● What you should do
Output the records below in full, word for word; pictures do not belong in it.

Content starts

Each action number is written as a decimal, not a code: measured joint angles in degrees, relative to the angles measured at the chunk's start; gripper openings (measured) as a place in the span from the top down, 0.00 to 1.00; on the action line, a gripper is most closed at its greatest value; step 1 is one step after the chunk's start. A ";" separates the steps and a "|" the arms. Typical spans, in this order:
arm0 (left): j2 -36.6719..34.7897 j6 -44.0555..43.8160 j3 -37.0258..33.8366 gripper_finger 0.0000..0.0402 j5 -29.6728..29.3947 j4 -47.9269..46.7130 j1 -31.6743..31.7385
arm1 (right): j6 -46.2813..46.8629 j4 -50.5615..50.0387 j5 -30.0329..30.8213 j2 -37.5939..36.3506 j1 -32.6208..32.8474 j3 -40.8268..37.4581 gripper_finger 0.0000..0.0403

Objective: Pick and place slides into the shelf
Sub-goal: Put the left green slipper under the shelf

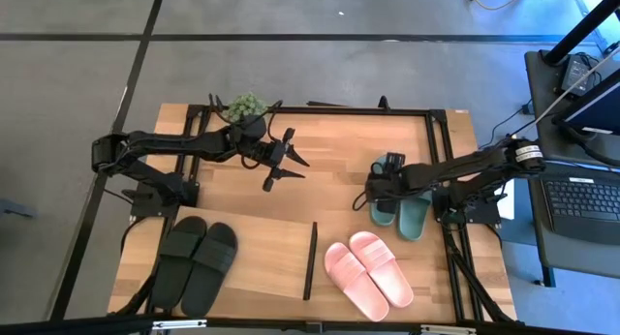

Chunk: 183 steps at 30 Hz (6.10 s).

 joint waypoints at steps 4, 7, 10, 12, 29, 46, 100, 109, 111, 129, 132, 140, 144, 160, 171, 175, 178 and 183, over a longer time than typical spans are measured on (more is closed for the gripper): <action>0.00 0.00 0.00 0.63 0.00 -0.07 0.00 | 0.11 -0.07 0.37 0.66 -0.02 0.00 0.41; 0.00 0.00 0.00 0.63 0.00 -0.09 0.00 | 0.30 -0.53 2.98 0.71 0.00 0.00 0.41; 0.00 0.02 0.00 0.63 0.00 -0.13 0.00 | 0.30 -0.55 4.35 0.71 -0.02 0.00 0.41; 0.00 0.01 0.00 0.63 -0.02 -0.16 0.00 | 0.30 -0.57 4.39 0.71 -0.09 0.00 0.41; 0.00 -0.02 0.00 0.63 -0.02 -0.16 -0.02 | 1.66 -0.17 4.48 0.71 -1.07 -0.25 0.59; 0.00 -0.05 0.00 0.63 -0.02 -0.51 -0.02 | 1.40 2.92 4.50 0.73 -4.25 -3.20 0.72; 0.02 -44.98 0.00 0.60 4.45 -0.09 13.02 | -49.56 27.98 22.97 0.71 3.10 10.71 0.96; 0.02 -43.48 0.00 0.39 2.88 0.02 11.41 | -49.86 28.45 22.27 0.71 3.10 10.71 0.96; 0.02 -44.34 0.00 0.35 0.28 0.02 11.43 | -50.03 28.46 22.29 0.71 3.10 10.71 0.96; 0.06 -65.60 0.02 0.31 -5.15 0.80 12.40 | -71.62 43.72 19.59 0.71 7.54 10.71 0.96; 0.24 -68.56 0.02 0.31 -5.11 0.71 12.50 | -73.52 45.47 17.75 0.71 7.54 10.71 0.96; 0.24 -73.39 0.02 0.31 -4.65 1.47 12.32 | -76.74 47.40 15.13 0.71 7.52 10.71 0.96; 0.24 -74.24 0.07 0.31 -4.44 2.27 11.66 | -78.27 48.44 11.52 0.71 7.56 10.71 0.96; 0.24 -74.82 0.07 0.31 -2.65 2.11 8.08 | -84.06 55.02 6.00 0.71 6.57 10.71 0.96; 0.24 -73.02 0.07 0.51 -1.46 -1.51 8.35 | -84.11 54.61 5.90 0.71 6.60 10.71 0.96; 0.24 -73.00 0.07 0.63 -1.44 -1.38 8.35 | -83.96 54.55 5.92 0.71 6.60 10.71 0.96; 0.24 -72.45 0.07 0.71 -1.46 -1.28 8.35 | -83.94 54.53 5.92 0.71 6.60 10.71 0.96; 0.24 -71.28 0.07 0.85 -1.81 -1.34 8.37 | -83.49 54.54 5.92 0.71 6.60 10.71 0.96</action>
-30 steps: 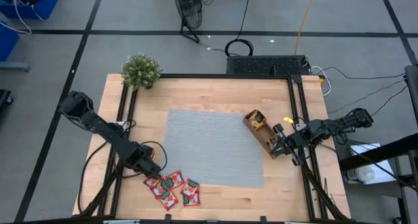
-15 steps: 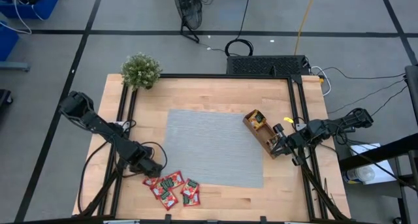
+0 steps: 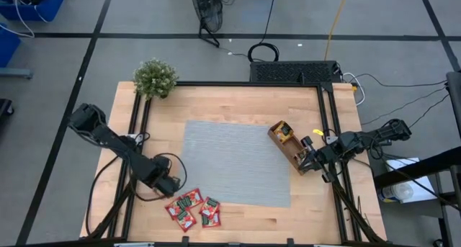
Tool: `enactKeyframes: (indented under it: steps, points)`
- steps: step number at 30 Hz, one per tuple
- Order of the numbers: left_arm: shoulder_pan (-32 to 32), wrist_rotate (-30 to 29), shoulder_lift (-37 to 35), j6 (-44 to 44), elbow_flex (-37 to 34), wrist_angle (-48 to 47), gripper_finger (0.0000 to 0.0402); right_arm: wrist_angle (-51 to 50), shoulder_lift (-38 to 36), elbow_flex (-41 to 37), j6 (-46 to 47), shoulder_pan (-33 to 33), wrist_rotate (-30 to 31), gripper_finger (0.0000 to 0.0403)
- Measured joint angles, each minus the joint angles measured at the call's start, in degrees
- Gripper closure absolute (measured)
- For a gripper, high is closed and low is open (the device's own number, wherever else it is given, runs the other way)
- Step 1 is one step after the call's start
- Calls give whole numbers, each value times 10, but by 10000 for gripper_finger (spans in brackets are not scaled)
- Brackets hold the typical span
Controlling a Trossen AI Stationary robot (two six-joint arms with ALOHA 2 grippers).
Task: Pick & Place Tea
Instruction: Put the red tea bag into the middle section of the wooden organizer
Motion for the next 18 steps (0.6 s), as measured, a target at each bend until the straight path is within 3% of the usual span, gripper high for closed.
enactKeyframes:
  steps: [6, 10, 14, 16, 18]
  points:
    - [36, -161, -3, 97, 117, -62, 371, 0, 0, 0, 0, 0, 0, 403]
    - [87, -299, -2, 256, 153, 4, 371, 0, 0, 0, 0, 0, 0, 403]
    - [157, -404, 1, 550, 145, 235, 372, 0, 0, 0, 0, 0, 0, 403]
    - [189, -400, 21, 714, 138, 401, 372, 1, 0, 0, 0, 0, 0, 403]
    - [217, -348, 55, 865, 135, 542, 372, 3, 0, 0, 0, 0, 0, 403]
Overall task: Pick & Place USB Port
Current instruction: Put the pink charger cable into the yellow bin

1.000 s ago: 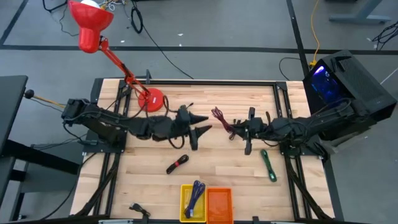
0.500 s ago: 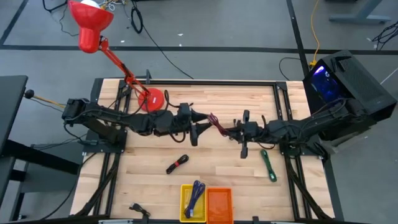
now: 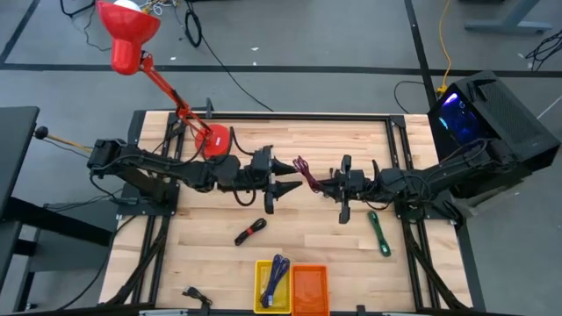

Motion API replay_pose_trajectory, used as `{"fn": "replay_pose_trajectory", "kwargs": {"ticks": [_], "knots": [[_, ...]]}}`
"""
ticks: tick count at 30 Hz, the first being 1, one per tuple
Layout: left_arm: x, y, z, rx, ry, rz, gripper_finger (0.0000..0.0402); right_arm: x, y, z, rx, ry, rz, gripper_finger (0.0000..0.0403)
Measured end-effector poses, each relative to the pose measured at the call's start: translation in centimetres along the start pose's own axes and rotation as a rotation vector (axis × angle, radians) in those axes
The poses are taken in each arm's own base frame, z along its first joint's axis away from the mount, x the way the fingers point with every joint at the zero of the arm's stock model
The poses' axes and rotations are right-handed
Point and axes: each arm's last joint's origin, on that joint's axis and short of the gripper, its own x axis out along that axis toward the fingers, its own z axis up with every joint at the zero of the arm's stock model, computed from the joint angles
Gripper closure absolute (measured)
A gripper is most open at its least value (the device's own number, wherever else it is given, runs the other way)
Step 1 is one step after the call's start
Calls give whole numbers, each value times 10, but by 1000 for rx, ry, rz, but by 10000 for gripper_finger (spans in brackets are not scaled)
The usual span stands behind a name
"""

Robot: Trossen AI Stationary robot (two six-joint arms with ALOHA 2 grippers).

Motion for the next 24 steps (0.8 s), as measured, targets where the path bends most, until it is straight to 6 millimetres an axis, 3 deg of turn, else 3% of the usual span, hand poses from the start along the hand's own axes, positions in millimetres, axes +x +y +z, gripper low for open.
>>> {"fn": "replay_pose_trajectory", "kwargs": {"ticks": [12,14,18,24], "knots": [[0,0,1,27,-13,-10,215,19,5,-15,4,2,16,399],[0,0,0,29,-4,-15,243,19,4,-14,5,-4,10,399],[0,0,0,39,-3,-15,370,19,3,-13,13,-18,8,394],[0,0,0,62,-6,-4,377,19,3,-13,12,-16,10,395]]}}
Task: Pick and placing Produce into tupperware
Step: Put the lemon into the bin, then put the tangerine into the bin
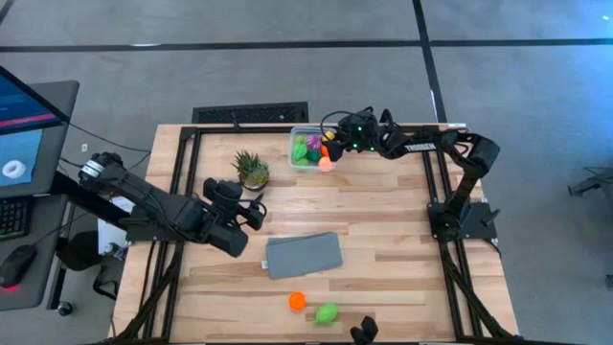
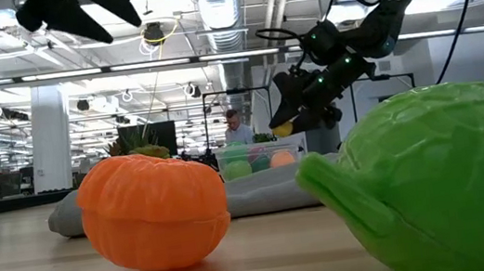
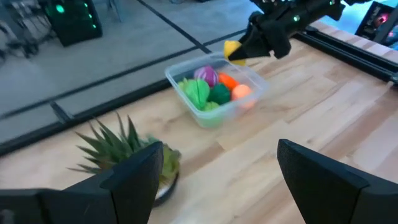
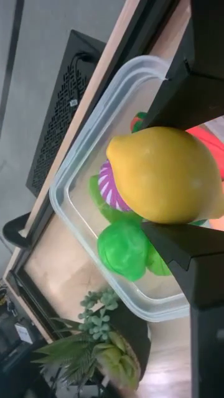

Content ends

● Exercise result
Each action number is written as a decimal, not a code: measured joint angles in degrees, relative to the angles measured at the chunk's start; gripper openings (measured) as a place in the span from the top down, 0.00 to 1.00; on the action line, a gripper is most closed at its greatest value; step 1 is one step after the chunk's start. A ";" separates the steps and a "|" the arms. Typical spans, in this order:
arm0 (left): j2 -36.6719..34.7897 j6 -44.0555..43.8160 j3 -37.0258..33.8366 gripper_finger 0.0000..0.0402 j5 -29.6728..29.3947 j4 -47.9269..46.7130 j1 -31.6743..31.7385
arm1 (right): j6 -46.2813..46.8629 j4 -50.5615..50.0387 j5 -30.0329..30.8213 j2 -37.5939..36.3506 j1 -32.6208..32.8474 j3 -40.8268..37.4581 gripper_finger 0.0000..0.0403

Objective: Pick and place slides into the shelf
Sub-goal: Put the left green slipper under the shelf


Chunk: 183 steps at 30 Hz (6.10 s).

 joint waypoints at steps 4, 7, 10, 12, 29, 46, 100, 109, 111, 129, 132, 140, 144, 160, 171, 175, 178 and 183, over a longer time than typical spans are measured on (more is closed for the gripper): <action>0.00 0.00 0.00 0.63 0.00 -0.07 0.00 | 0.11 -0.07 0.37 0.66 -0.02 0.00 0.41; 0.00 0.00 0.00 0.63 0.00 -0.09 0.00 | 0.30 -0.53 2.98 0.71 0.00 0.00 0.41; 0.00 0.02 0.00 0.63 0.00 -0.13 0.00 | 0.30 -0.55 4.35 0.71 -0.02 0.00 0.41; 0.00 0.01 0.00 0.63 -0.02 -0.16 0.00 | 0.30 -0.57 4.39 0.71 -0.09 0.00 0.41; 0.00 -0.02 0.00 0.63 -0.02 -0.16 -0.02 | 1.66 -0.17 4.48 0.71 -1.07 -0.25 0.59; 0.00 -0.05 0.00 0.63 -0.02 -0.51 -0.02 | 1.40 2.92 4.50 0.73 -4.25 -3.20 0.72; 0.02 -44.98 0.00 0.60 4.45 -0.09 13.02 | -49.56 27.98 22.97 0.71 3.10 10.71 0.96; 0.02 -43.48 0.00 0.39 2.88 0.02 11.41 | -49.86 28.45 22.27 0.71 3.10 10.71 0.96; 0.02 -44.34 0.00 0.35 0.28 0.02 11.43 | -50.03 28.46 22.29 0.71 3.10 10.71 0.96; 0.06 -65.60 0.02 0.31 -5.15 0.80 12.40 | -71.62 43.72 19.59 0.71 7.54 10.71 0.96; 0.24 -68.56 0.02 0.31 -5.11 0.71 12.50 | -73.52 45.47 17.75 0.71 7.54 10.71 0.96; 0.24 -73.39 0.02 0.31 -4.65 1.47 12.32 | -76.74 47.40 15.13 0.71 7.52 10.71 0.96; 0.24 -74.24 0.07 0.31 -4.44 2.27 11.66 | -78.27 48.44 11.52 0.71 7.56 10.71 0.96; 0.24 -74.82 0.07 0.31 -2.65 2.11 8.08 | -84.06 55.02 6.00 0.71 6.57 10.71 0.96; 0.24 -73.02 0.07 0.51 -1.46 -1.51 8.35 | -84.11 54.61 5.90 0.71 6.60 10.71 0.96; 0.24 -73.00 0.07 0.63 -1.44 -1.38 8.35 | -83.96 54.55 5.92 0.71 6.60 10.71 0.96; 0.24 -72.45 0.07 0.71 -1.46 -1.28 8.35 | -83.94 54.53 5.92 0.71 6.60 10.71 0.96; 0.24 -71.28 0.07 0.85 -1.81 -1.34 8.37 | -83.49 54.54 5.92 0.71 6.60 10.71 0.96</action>
-30 steps: 
-15 steps: 
+0 steps: 
Tool: `enactKeyframes: (indented under it: steps, points)`
- steps: step number at 30 Hz, one per tuple
- Order of the numbers: left_arm: shoulder_pan (-32 to 32), wrist_rotate (-30 to 29), shoulder_lift (-37 to 35), j6 (-44 to 44), elbow_flex (-37 to 34), wrist_angle (-48 to 47), gripper_finger (0.0000 to 0.0402); right_arm: wrist_angle (-51 to 50), shoulder_lift (-38 to 36), elbow_flex (-41 to 37), j6 (-46 to 47), shoulder_pan (-33 to 33), wrist_rotate (-30 to 31), gripper_finger (0.0000 to 0.0403)
- Measured joint angles, each minus the joint angles measured at the call's start, in degrees
- Gripper closure absolute (measured)
- For a gripper, high is closed and low is open (the device's own number, wherever else it is given, runs the other way)
- Step 1 is one step after the call's start
- Calls give whole numbers, each value times 10, but by 10000 for gripper_finger (spans in brackets are not scaled)
- Brackets hold the typical span
Controlling a Trossen AI Stationary robot (two six-joint arms with ALOHA 2 grippers).
Task: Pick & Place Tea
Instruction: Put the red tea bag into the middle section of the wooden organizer
Motion for the next 18 steps (0.6 s), as measured, a target at each bend until the straight path is within 3% of the usual span, gripper high for closed.
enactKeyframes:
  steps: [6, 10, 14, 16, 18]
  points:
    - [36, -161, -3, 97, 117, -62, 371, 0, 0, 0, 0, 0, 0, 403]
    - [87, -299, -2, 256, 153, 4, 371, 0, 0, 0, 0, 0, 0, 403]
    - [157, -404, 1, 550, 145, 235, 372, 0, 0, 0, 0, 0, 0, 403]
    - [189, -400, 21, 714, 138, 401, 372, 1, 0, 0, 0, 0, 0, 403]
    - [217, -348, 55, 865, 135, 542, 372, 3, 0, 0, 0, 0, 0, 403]
Overall task: Pick & Place USB Port
Current instruction: Put the pink charger cable into the yellow bin

1.000 s ago: 
0.500 s ago: 
now: 

Motion API replay_pose_trajectory, used as `{"fn": "replay_pose_trajectory", "kwargs": {"ticks": [_], "knots": [[_, ...]]}}`
"""
ticks: tick count at 30 Hz, the first being 1, one per tuple
Layout: left_arm: x, y, z, rx, ry, rz, gripper_finger (0.0000..0.0402); right_arm: x, y, z, rx, ry, rz, gripper_finger (0.0000..0.0403)
Measured end-effector poses, each relative to the pose measured at the call's start: translation in centimetres along the start pose's own axes and rotation as a rotation vector (axis × angle, radians) in those axes
The poses are taken in each arm's own base frame, z along its first joint's axis away from the mount, x the way the fingers point with every joint at the zero of the arm's stock model
The poses' axes and rotations are right-handed
Point and axes: each arm's last joint's origin, on that joint's axis and short of the gripper, its own x axis out along that axis toward the fingers, its own z axis up with every joint at the zero of the arm's stock model, computed from the joint angles
Gripper closure absolute (measured)
A gripper is most open at its least value (the device's own number, wherever else it is given, runs the other way)
Step 1 is one step after the call's start
Calls give whole numbers, each value times 10, but by 1000 for rx, ry, rz, but by 10000 for gripper_finger (spans in brackets are not scaled)
The usual span stands behind a name
"""

Robot: Trossen AI Stationary robot (two six-joint arms with ALOHA 2 grippers).

Motion for the next 24 steps (0.8 s), as measured, targets where the path bends most, until it is straight to 6 millimetres an axis, 3 deg of turn, else 3% of the usual span, hand poses from the start along the hand's own axes, positions in millimetres, axes +x +y +z, gripper low for open.
>>> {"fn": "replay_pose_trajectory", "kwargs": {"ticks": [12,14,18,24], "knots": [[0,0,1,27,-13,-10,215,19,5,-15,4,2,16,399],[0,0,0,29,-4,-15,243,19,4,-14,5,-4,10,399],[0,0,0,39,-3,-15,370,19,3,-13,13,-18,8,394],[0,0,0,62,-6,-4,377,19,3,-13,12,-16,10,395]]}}
Task: Pick and placing Produce into tupperware
Step: Put the lemon into the bin, then put the tangerine into the bin

No further output is expected here.